How can the traditional industry players prepare for such changes? How can we leverage these changes to make low cost, secure and reliable financial services available for everyone on the planet?

Imagine yourself being an electro-mechanical engineer back in the late 1940s. This was a period of vacuum tube electronics, and the appliances using this technology were widely used from the household to the heavy industry. it was a time where the technology was mastered. This vacuum tube “castle”, a safe and predictable technology, had gone through many cycles of improvement since its inception at the turn of the century. On the other hand, it was clear that the technology was reaching its limits in many applications that required different characteristics of portability and power consumption. The ”sandbox” experiment that would revolutionize the whole field of electronics had been carried out in Bell Laboratories and was unveiled in 1948 – the transistor. We know what happened next. Of course, with the benefit of hindsight, it is clear that the transistor would wipe away the old technology. But I’m sure that it was not so obvious to electro- mechanical engineers a few short years before 1948.

Is the traditional consumer financial system, based on bank accounts, in the same situation today? Are we in the age of “vacuum tube financial services”, with the transistor right beyond the next hill? I can see solid, substantiated indicators that make me think we are indeed facing such change. I’ve observed these indicators over the last year, and they appeared even more clearly to me in the new job I took in the Financial Services for the Poor and the Bill & Melinda Gates Foundation.

Let’s first consider a number of changes that can be observed on the way people perceive and use financial services. Technology has so far made it possible to accelerate the pace and volume of transactions, but it has not transformed the relationship between the industry and its customers in the same way as it has in, say, publishing (from books to e-books), movies (from DVD to mp4), or popular music (from CD to mp3 to streaming).

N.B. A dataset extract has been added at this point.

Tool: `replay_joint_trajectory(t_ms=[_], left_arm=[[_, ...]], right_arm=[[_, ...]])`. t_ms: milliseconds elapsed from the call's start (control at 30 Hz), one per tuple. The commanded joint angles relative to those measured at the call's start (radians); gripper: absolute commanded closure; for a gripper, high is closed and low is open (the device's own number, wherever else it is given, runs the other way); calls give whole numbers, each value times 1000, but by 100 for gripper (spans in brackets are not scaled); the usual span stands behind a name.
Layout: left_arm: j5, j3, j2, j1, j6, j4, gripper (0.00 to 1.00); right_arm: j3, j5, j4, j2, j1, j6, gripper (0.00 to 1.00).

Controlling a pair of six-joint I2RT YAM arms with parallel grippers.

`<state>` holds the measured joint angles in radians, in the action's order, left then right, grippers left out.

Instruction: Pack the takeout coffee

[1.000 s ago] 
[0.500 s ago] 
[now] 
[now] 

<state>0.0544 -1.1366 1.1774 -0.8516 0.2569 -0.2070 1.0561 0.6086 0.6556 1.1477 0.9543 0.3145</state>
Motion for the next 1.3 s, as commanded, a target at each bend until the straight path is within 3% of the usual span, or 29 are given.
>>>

Changes in the use of financial services

The first change comes from the next generation of consumers. The Internet is now more than 20 years old, which means that anyone under 40 has never known a social or working life without it. As a result, younger consumers come to the market with different expectations from service providers. Instead of technology being used to hold them captive, they expect service providers to use technology to empower them to determine not only how services will be provided, but what services will be provided. Just consider how today people prefer to use their Facebook name to identify themselves to new sites on the Internet, showing how the power gradually moves into their hands.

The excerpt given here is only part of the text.